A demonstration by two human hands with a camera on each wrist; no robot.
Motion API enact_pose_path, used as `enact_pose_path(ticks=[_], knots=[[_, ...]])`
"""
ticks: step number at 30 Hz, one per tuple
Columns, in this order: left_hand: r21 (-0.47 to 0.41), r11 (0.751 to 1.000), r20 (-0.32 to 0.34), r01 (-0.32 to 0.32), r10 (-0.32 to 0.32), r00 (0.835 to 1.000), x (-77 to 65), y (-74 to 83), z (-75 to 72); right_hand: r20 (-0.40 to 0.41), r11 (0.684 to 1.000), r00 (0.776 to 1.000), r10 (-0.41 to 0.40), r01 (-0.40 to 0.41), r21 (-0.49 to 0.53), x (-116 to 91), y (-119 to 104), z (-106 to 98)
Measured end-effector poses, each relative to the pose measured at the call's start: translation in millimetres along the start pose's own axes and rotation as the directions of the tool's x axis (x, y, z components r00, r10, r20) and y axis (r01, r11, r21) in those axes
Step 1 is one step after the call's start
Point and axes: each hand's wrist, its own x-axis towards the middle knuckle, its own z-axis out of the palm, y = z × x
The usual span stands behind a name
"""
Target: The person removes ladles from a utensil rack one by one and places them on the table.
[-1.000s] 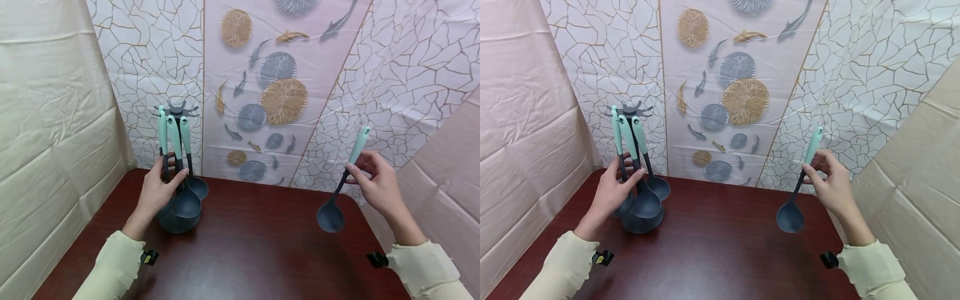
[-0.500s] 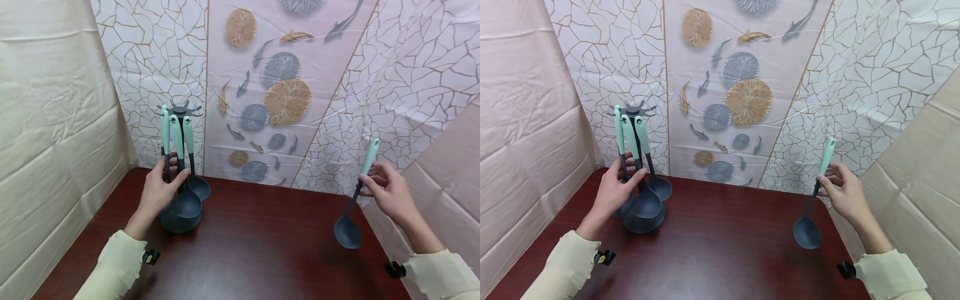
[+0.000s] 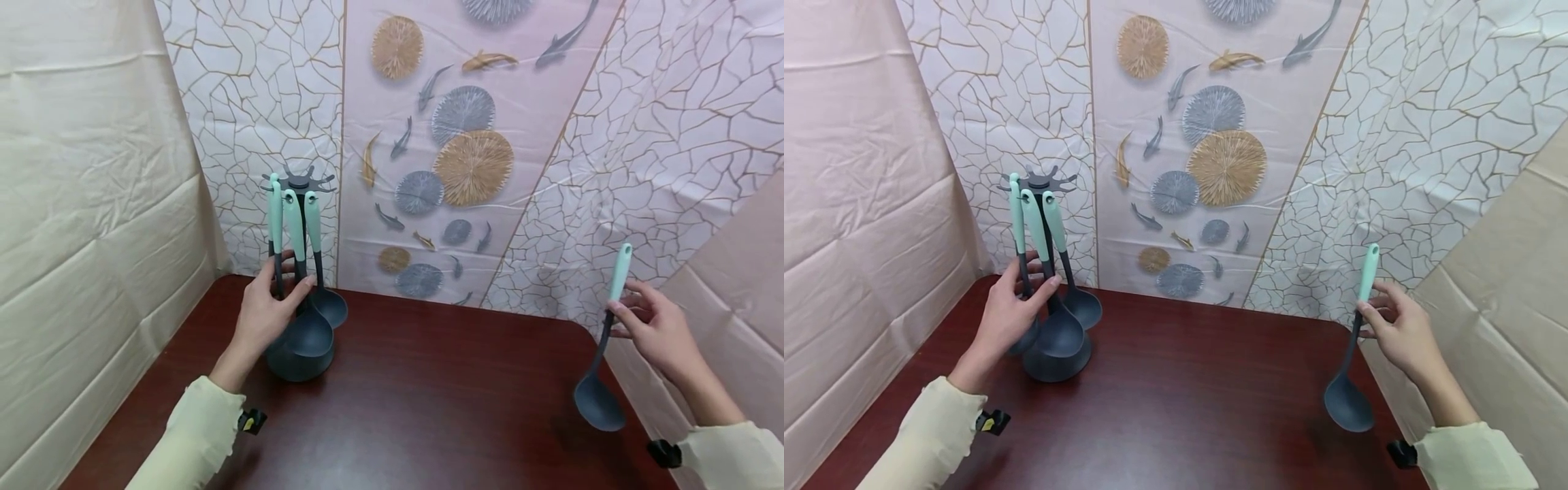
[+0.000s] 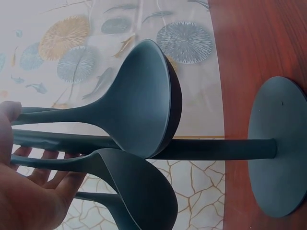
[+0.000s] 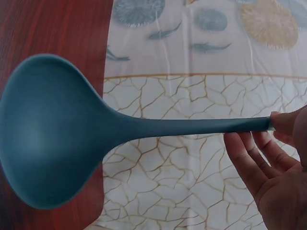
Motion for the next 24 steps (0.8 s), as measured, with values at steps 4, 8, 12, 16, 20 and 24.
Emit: enact_pose_path(ticks=[4, 8, 12, 16, 20, 24], knots=[[-0.003, 1.000, -0.004, -0.005, 0.005, 1.000, 0.1, -0.4, 0.5, 0.062, 0.999, 0.997, 0.051, -0.051, -0.006, -3, 10, -4], [-0.006, 1.000, -0.006, -0.003, 0.003, 1.000, -0.1, -0.8, 0.2, 0.125, 0.994, 0.986, 0.109, -0.108, -0.019, -8, 20, -4], [-0.009, 1.000, -0.007, -0.001, 0.001, 1.000, 0.0, -1.1, 0.4, 0.164, 0.988, 0.976, 0.146, -0.135, -0.075, -13, 29, -2], [-0.009, 1.000, -0.007, -0.006, 0.005, 1.000, 0.3, -0.3, 0.3, 0.223, 0.982, 0.958, 0.179, -0.160, -0.099, -18, 36, 1], [0.000, 1.000, -0.015, -0.009, 0.009, 1.000, 0.5, 0.3, -0.9, 0.298, 0.975, 0.929, 0.221, -0.209, -0.072, -21, 43, 7], [-0.005, 1.000, -0.013, -0.003, 0.003, 1.000, 0.8, -0.6, -0.3, 0.338, 0.962, 0.901, 0.274, -0.261, -0.083, -25, 49, 11]])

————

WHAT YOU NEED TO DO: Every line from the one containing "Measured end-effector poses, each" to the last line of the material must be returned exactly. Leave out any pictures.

SOLUTION TO THIS PROBLEM:
Measured end-effector poses, each relative to the pose measured at the call's start: translation in millimetres along the start pose's own axes and rotation as the directions of the tool's x axis (x, y, z components r00, r10, r20) and y axis (r01, r11, r21) in those axes
Step 1 is one step after the call's start
Point and axes: each hand's wrist, its own x-axis towards the middle knuckle, its own z-axis out of the palm, y = z × x
The usual span stands behind a name
"""
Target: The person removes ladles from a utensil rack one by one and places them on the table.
[-1.000s] 
[-0.500s] 
[+0.000s] 
[+0.000s] 
[+0.000s] 
Motion for the next 24 steps (0.8 s), as measured, with values at steps 4, 8, 12, 16, 20 and 24.
Emit: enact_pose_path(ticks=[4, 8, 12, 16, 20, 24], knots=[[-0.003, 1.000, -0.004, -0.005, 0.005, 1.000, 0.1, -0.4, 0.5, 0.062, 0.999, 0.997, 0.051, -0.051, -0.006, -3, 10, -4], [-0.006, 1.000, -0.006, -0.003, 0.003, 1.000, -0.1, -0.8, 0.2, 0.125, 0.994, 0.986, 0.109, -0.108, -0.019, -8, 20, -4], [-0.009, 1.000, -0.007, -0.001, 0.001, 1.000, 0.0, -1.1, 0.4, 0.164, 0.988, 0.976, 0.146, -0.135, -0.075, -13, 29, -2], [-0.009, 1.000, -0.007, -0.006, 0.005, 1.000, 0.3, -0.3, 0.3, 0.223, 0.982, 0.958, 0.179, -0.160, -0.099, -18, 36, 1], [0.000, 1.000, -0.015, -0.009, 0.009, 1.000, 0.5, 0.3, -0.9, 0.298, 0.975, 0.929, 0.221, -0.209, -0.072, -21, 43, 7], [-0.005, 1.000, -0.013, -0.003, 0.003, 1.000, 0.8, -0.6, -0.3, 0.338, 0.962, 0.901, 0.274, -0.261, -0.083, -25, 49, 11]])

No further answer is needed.